Banks had continued to pay above average deposit rates to major clients, creating a stubborn gap between policy easing and lending behavior. “Deposit rates have fallen slowly and one reason lending rates have not yet dropped is the portion of third party funds under special rate arrangements,” he said.
By September 2025, special rate deposits had climbed to 31.1 percent of total third party funds, equal to Rp 2.540.8 trillion. These clients received 5.53 percent interest, far above the 4.52 percent market average.
The practice spanned the entire banking landscape, with regional development banks, state owned lenders, private national banks, and foreign branches all competing for large-ticket liquidity. This competition kept overall funding costs elevated despite monetary easing.
High funding costs also translated into slower credit expansion, because banks became cautious in pricing new loans and passing policy-rate reductions through to borrowers. The lag prevented lending growth from accelerating in line with BI’s expectations.
Regional development banks placed 32 percent of their deposits under special rate terms, equal to Rp 266.4 trillion. State owned banks and private national banks each committed more than 30 percent of their deposit base, while foreign branches placed 16.5 percent.

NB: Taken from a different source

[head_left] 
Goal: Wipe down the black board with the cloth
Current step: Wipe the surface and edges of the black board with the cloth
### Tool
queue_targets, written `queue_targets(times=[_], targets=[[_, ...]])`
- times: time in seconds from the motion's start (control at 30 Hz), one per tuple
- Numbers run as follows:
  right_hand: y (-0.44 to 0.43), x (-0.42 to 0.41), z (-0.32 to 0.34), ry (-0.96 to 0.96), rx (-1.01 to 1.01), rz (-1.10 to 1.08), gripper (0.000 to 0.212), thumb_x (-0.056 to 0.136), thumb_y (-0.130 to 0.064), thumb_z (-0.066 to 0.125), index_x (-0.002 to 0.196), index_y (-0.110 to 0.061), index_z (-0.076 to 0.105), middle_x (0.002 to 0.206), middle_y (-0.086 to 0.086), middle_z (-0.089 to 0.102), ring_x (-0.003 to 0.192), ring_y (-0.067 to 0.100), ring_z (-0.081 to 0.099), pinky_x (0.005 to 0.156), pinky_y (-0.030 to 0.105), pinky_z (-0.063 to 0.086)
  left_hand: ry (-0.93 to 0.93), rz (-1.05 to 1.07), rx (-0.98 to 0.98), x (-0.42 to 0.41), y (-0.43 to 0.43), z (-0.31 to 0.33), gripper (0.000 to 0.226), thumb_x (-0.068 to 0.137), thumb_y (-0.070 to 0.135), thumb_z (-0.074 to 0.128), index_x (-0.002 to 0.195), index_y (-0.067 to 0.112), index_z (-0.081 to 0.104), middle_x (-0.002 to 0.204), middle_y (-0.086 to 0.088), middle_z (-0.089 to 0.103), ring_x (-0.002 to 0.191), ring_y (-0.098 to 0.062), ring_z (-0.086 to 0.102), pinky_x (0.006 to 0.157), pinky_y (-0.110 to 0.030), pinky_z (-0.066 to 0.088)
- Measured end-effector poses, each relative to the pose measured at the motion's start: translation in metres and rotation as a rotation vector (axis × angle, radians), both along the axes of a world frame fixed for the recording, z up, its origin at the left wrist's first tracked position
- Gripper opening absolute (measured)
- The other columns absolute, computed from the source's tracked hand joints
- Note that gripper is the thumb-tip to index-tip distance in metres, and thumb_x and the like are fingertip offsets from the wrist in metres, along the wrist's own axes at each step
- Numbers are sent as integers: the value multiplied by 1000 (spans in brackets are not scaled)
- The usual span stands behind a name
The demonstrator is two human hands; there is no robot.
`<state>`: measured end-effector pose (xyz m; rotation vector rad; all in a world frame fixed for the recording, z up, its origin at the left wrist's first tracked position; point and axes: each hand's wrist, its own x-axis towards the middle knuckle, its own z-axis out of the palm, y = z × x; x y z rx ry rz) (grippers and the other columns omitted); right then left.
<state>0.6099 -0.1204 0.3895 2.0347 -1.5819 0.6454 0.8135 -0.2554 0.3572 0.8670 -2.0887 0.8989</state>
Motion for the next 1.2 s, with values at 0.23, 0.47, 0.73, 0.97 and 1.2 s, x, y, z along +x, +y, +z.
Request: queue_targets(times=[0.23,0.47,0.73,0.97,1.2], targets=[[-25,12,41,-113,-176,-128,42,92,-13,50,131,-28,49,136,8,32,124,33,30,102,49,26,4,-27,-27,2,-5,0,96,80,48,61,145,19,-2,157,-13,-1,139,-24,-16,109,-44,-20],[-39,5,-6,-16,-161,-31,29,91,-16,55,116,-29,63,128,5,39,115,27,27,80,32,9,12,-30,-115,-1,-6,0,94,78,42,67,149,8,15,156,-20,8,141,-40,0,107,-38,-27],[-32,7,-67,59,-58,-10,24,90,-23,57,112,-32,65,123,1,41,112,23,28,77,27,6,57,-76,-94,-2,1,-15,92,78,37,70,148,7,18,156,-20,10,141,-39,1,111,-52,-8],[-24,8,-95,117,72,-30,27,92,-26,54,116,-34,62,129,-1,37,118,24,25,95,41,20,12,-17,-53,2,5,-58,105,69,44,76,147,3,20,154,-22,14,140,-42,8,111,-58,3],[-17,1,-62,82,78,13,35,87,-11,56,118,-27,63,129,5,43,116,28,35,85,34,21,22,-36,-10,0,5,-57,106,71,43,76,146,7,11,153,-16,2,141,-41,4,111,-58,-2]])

Government and state owned entities remained the biggest beneficiaries, securing 5.97 percent on their deposits, a rate still high even after declining from 6.6 percent in 2024. “The rate at 5.97 percent is still high and needs to come down through guidance, regulation, and liquidity incentives depending on how far banks reduce their lending rates,” he said.
Non bank financial institutions collected 5.86 percent and individuals received 5.73 percent. Other groups, including non residents and non state government entities, benefited from rates ranging from 5.19 percent to 5.39 percent.